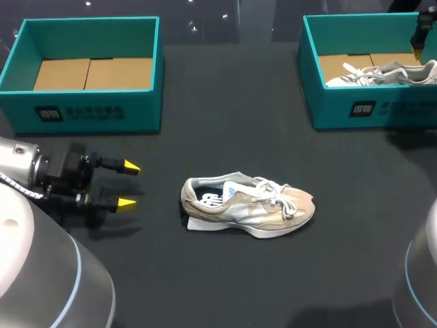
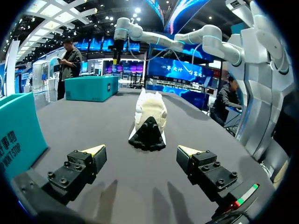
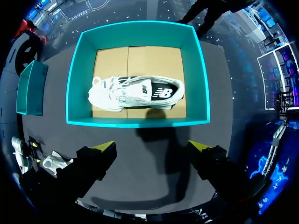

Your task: Take the shoe out of the shoebox, open the shoe tongue, remove and reinsert the insole, then place the shoe into the shoebox

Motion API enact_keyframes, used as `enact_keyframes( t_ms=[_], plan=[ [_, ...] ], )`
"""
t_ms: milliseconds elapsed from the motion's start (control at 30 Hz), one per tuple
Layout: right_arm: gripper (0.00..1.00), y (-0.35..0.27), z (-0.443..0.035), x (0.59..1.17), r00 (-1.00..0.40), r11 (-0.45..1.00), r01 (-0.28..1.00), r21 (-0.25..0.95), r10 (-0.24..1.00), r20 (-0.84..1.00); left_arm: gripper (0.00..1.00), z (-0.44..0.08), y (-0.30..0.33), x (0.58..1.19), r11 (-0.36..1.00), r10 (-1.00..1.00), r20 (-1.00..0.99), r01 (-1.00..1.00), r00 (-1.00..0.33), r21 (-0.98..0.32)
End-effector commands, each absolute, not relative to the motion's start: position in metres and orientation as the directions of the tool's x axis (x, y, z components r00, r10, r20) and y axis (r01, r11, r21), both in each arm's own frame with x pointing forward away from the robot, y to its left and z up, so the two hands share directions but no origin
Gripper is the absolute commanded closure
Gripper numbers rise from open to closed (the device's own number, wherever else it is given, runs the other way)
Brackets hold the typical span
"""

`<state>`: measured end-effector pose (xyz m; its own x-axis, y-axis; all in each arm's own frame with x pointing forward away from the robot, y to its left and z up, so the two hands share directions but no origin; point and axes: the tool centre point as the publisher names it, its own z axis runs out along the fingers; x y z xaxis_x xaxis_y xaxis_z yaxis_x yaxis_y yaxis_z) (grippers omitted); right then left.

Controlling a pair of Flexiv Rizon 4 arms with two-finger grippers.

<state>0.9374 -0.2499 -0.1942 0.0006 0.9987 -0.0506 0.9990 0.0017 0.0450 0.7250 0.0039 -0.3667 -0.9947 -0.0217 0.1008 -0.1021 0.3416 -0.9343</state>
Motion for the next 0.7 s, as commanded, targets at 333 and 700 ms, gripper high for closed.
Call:
enact_keyframes(
  t_ms=[333,700],
  plan=[
    [0.00,-0.250,-0.194,0.937,0.002,0.001,0.999,0.045,0.999,-0.052,0.00,-0.367,-0.010,0.714,0.335,0.036,0.124,-0.105,-0.992,-0.936],
    [0.00,-0.250,-0.194,0.937,0.002,0.001,0.999,0.045,0.999,-0.052,0.00,-0.367,-0.010,0.714,0.335,0.036,0.124,-0.105,-0.992,-0.936]
  ],
)
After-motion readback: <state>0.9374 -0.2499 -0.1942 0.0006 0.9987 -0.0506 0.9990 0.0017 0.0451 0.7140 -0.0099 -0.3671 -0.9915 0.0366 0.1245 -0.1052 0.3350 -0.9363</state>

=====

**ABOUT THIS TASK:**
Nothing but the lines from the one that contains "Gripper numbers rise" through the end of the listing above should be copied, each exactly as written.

**RESPONSE FOR THIS EXERCISE:**
Gripper numbers rise from open to closed (the device's own number, wherever else it is given, runs the other way)
Brackets hold the typical span
"""

`<state>`: measured end-effector pose (xyz m; its own x-axis, y-axis; all in each arm's own frame with x pointing forward away from the robot, y to its left and z up, so the two hands share directions but no origin; point and axes: the tool centre point as the publisher names it, its own z axis runs out along the fingers; x y z xaxis_x xaxis_y xaxis_z yaxis_x yaxis_y yaxis_z) (grippers omitted); right then left.

Controlling a pair of Flexiv Rizon 4 arms with two-finger grippers.

<state>0.9374 -0.2499 -0.1942 0.0006 0.9987 -0.0506 0.9990 0.0017 0.0450 0.7250 0.0039 -0.3667 -0.9947 -0.0217 0.1008 -0.1021 0.3416 -0.9343</state>
Motion for the next 0.7 s, as commanded, targets at 333 and 700 ms, gripper high for closed.
Call:
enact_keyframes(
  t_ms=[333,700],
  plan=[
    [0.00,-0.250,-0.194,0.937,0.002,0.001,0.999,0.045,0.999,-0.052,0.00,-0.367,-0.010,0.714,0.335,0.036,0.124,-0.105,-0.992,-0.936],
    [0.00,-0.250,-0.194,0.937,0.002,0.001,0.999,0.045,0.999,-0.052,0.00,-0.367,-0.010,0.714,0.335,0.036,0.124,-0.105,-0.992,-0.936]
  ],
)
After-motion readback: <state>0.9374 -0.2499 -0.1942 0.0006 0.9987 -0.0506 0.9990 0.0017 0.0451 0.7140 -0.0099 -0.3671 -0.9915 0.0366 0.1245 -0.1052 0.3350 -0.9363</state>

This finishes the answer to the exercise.